Legal Recruitment Newsletter for Employers November 2011

Sponsored by Ten-Percent Legal Recruitment

Legal Job Market Report 1st November 2011

October has been a very busy month in legal recruitment. Traditionally the Autumn is the busiest time of year for recruitment, tailing off as we get towards Christmas. During October the job advertisement levels in the Law Society Gazette have reflected the level of business we have been doing. Some weeks the Gazette has been full of adverts and other weeks it has been quite quiet. Overall though business is up. Conveyancing and Wills and Probate vacancies appear to be trickling back onto the market and we are getting wind of a number of these.

As we approach November 14th and the Duty Solicitor deadlines a good number of firms have been trying to increase their Duty Solicitor numbers within firms. It has to be said that this is a lot less during this year. Part of this I think is related to the fact that business through duty slots is considerably down on previous years.

I can be fairly confident of this because one of the large legal recruitment companies has decided to become an expert in duty solicitors in recent times and have been plastering the Law Society Gazette with adverts for freelance duty solicitors across the UK for a couple of large law firms. I suspect that these firms are attempting to capture a significant proportion of the market so that when competitive tendering comes in the bigger companies will be in a good position to take a considerable chunk of the work at a low price per case. I can see a time when the likes of Serco and Capita get involved in the crime solicitor market and one of the big players gets taken over and turned into a call centre operation with freelance advocates being paid a low hourly rate. Freelance Duty Solicitors are strongly advised to think carefully before staying on a freelance basis unless they are picking up substantial work off their duty slots. There have been a number of instances in the last 12 months when freelancers have made very little money and therefore have accepted salaried posts as low as £27,000 to £30,000 as their freelance work has netted them so little over the past 6-12 months.
Other fields have been busy. We have picked up posts as varied as environmental law consultancy work in the Midlands, mental health, welfare benefit posts (very rare these days), corporate commercial, taxation and commercial property.

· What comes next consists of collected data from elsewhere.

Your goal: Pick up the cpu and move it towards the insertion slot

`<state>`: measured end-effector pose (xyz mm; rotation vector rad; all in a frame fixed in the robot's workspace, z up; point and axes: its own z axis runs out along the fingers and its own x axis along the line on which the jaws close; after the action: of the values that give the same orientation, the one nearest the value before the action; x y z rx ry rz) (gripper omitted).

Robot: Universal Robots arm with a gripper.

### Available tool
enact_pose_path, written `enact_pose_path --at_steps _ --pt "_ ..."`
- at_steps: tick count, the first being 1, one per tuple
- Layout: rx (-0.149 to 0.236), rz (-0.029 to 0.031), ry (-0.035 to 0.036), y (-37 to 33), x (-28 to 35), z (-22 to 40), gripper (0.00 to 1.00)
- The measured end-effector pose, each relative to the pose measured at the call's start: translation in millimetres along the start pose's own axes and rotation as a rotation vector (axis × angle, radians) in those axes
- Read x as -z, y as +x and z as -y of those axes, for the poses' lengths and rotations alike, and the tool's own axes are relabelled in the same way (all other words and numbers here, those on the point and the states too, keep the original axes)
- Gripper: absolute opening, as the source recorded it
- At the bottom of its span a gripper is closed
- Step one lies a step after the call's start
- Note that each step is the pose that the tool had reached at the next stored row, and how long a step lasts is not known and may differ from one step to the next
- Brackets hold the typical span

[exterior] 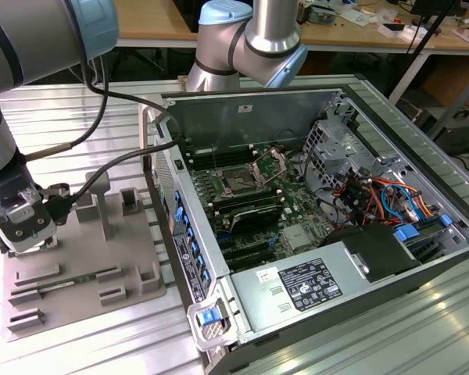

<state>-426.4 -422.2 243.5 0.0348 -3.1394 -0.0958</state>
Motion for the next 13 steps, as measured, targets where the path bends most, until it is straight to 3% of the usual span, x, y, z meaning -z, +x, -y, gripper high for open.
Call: enact_pose_path --at_steps 13 --pt "0.0 0.0 0.0 0.0 4.7 -0.3 0.55"
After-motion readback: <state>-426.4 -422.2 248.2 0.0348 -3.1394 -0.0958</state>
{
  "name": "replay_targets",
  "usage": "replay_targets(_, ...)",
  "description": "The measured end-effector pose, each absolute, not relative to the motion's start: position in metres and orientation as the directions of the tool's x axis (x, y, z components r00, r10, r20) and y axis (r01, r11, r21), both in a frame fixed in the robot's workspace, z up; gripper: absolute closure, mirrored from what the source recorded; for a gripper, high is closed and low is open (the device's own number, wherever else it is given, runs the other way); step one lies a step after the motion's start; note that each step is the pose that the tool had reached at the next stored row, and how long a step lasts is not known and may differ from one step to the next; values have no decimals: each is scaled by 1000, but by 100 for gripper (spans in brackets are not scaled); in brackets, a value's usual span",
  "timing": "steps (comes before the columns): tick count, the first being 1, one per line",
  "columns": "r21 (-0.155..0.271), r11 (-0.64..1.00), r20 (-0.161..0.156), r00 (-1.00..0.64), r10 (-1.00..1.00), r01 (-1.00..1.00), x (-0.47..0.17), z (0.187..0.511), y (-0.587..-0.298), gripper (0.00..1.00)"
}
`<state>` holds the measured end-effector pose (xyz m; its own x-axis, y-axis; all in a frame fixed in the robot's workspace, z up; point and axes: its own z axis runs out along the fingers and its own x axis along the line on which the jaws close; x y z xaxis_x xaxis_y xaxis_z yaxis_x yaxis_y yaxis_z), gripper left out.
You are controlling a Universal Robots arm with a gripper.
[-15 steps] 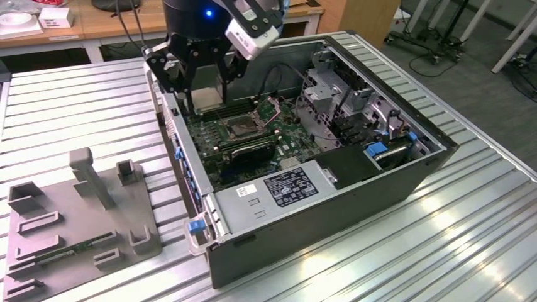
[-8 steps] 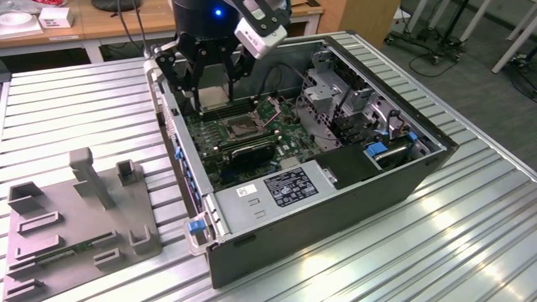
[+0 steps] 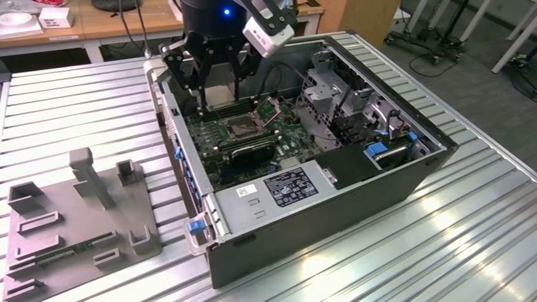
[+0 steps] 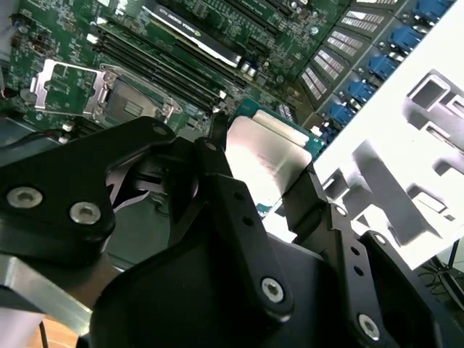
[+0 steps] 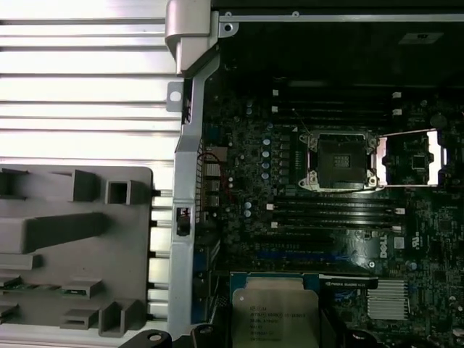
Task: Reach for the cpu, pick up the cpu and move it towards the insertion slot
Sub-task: 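Pick up the cpu and move it towards the insertion slot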
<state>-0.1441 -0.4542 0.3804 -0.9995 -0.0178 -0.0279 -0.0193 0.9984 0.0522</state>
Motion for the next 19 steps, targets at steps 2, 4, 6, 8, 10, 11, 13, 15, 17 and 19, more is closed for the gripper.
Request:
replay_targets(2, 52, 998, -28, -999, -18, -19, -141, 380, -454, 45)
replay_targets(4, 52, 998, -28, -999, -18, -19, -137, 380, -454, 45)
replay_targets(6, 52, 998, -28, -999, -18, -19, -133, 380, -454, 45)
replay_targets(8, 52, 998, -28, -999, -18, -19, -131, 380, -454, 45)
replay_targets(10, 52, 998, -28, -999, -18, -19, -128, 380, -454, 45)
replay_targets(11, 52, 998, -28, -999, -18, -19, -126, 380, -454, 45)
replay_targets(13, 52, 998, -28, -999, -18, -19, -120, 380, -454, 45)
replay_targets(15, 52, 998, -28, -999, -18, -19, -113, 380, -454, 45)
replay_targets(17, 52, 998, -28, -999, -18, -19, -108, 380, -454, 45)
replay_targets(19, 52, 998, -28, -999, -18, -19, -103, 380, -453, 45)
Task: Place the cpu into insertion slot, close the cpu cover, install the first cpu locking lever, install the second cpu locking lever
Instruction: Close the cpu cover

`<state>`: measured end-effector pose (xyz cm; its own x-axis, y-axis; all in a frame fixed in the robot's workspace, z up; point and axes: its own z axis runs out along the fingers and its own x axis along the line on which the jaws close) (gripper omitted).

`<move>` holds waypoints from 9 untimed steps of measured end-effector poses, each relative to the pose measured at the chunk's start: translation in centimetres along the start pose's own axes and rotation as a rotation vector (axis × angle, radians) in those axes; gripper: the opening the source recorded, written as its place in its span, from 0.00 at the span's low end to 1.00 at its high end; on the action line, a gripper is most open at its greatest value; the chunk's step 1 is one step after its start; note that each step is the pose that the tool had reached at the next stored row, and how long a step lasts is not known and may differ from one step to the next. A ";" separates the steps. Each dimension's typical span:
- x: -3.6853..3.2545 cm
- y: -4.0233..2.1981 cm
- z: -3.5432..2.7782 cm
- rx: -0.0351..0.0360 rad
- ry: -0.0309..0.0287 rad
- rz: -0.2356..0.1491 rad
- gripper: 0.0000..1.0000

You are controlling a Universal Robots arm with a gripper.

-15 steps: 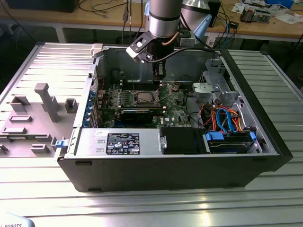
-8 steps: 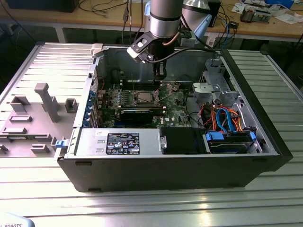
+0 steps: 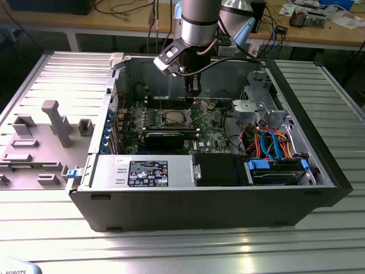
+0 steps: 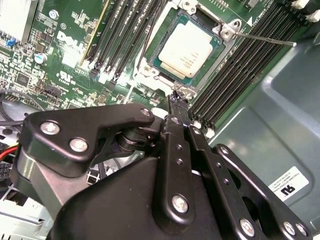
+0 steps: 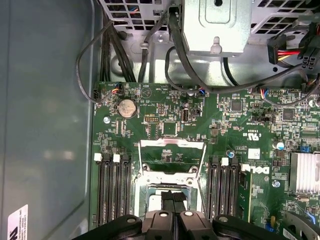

The vast majority of the posts coming through to our job board are now being posted by clients who have signed up to the £60 per month scheme. This means that all candidates are guaranteed consideration by the law firm they have applied to, provided they are suitable, and recruitment on the whole tends to occur after the vacancies have been advertised. Over the past 3 years we have had a large number of firms toying with the idea of recruitment and decided the last minute to pull out, wasting everyone’s time and money. We hope the new scheme has erased this and that when a vacancy is placed recruitment occurs.

In October the Ten-Percent Legal Recruitment £720 a Year Service had over 120 new candidate registrations (solicitors, fee earners and legal support staff candidates). The majority of our clients now interview and recruit directly (through our new service), so we no longer have an accurate record of interview numbers. A number of new firms and existing clients have now signed up to the new £60 a month scheme.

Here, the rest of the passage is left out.